« J’ai cru halluciner ! » confie Julien Lambert, un trentenaire passionné de brocantes. En fouillant distraitement son vide-poche début août, il tombe sur une pièce de 2 centimes d’euro qui, à première vue, n’a rien de particulier. Pourtant, quelques semaines plus tard, il affirme l’avoir vendue pour pas moins de 72 000 euros.
Une anomalie métallique au coeur de la transaction
Ce qui a suscité l’intérêt des collectionneurs, selon Julien, c’est un défaut de fabrication frappant : la pièce serait « mal centrée, avec le motif visiblement décalé et des irrégularités à l’arrière ». D’après lui, un spécialiste rencontré dans une bourse aux monnaies confirme rapidement qu’il s’agit potentiellement d’une pièce fautée rare, sans pour autant garantir une valeur concrète.
« Je n’avais jamais accordé d’attention aux centimes, mais celle-ci avait quelque chose d’étrange. Je me suis dit, pourquoi ne pas montrer ça à quelqu’un du milieu ? » s’étonne encore Julien.

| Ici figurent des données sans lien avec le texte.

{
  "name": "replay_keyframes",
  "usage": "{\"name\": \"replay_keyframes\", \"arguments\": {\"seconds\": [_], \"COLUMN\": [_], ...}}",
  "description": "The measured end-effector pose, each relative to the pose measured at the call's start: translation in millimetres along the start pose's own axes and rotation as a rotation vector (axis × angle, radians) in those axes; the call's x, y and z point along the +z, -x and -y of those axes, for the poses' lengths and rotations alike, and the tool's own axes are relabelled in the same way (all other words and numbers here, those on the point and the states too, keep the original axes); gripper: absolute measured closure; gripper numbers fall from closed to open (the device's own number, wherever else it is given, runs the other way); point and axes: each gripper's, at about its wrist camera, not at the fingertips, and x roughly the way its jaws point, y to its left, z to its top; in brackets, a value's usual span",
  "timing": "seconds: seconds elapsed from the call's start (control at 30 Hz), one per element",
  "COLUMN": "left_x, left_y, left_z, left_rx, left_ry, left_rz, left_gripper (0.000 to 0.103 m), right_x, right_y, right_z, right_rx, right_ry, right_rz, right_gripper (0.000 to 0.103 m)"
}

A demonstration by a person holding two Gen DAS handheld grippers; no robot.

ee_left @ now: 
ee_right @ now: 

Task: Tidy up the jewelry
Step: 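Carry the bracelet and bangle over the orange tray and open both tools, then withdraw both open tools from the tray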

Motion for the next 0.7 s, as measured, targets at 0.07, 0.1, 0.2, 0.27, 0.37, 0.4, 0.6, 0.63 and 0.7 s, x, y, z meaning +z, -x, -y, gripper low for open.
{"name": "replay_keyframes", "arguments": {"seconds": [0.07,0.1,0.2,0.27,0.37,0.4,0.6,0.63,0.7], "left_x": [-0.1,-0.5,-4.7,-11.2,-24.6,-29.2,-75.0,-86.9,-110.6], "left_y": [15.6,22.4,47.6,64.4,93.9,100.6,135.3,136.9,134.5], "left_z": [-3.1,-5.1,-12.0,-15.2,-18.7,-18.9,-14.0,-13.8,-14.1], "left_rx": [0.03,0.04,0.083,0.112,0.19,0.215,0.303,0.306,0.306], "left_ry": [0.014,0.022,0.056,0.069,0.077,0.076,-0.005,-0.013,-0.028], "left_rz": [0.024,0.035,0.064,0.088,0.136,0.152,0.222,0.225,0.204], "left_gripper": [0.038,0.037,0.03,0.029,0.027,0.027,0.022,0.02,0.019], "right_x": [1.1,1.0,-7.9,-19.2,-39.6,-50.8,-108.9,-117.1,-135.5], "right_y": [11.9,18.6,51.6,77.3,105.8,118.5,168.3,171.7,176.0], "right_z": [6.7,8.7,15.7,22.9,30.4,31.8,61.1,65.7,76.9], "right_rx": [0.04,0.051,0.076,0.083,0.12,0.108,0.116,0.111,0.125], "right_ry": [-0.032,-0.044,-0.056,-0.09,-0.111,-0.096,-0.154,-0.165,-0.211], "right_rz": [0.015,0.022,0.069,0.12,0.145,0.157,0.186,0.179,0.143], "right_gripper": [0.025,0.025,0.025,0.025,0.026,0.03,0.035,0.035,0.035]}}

Un marché souvent fantasmé
Intrigué par cette histoire, j’ai mené ma propre enquête. Les pièces de 2 centimes d’euro, même avec défauts, n’atteignent quasiment jamais de telles sommes. Le marché réel s’articule autour de montants bien plus modestes. Pour illustrer ce décalage, voici quelques évaluations retrouvées dans des catalogues spécialisés :
Type de pièce | Tirage | Valeur estimée (max) |
---|---|---|
2 centimes France régulière | Plusieurs millions | 1 à 2€ |
2 centimes hybride France-Grèce 2002 | 5 000 | 2 000€ |
2 centimes Lettonie 2016 | 5 000 | 400 – 600€ |
2 centimes Vatican Jean-Paul II | Environ 100 000 (coffrets) | 100 – 150€ |
La vente aux enchères : réelle ou récit enjolivé ?
Julien explique avoir vendu la pièce via une plateforme allemande spécialisée, dont il ne souhaite pas révéler le nom pour « préserver la transaction et la confidentialité de l’acheteur ». Aucune trace officielle de cette vente ne figure pour l’instant dans les bases de données des maisons de numismatique reconnues.
Interrogé à ce sujet, un commissaire-priseur exerçant à Paris m’a confirmé que « les pièces de 2 centimes d’euro, même fautées, se vendent rarement à plus de quelques centaines d’euros. Certains cas très rares peuvent franchir la barre des 2 000 euros si elles sont vraiment exceptionnelles, mais 72 000 euros, cela relève du mythe ou d’un marché totalement privé entre initiés ».
Pièces fautées : pourquoi elles intriguent
Le marché des erreurs monétaires attire certains collectionneurs fascinés par l’imprécision industrielle. Ces pièces peuvent présenter :
- Des coins décentrés
- Des flans déformés ou de mauvais métal
- Des inversions de face
- Des erreurs de pays d’émission (pièces hybrides)
Mais toutes les erreurs ne se valent pas. Le volume de frappe, l’anomalie spécifique et la provenance influencent le prix final bien plus que le simple fait d’être « différente ».

Un cas plutôt symbolique qu’exceptionnel
De nombreuses histoires circulent sur internet à propos de pièces soi-disant vendues à prix d’or. Et si certaines ventes se concluent bien à des montants élevés, la réalité du terrain reste bien plus terre-à-terre. Les chiffres orbitant autour des 1 000 à 2 000 euros constituent le plafond raisonnable selon plusieurs experts consultés.
Dans le cas de Julien, rien ne permet, à l’heure actuelle, de prouver de façon indépendante que la vente s’est bien faite pour la somme annoncée. Son témoignage interpelle, mais reste isolé. Il illustre surtout cette fascination contemporaine pour les trésors insoupçonnés — et l’idée tenace que le hasard peut transformer des centimes en lingots.
« Je comprends les sceptiques. Mais je peux vous dire que l’argent a bien été viré sur mon compte. Ça reste invérifiable, alors je préfère profiter discrètement plutôt que débattre. » conclut Julien, mi-amusé, mi-retraité des vide-greniers.
Alors, faut-il fouiller ses centimes ?
Oui, mais avec lucidité. Il existe de vraies anomalies recherchées par les collectionneurs. Certaines valent plusieurs centaines d’euros, rares sont celles qui dépassent mille. Quant aux pièces à 72 000 euros, si elles existent, elles sont à ce jour plus proches de la légende urbaine que des archives des maisons de vente.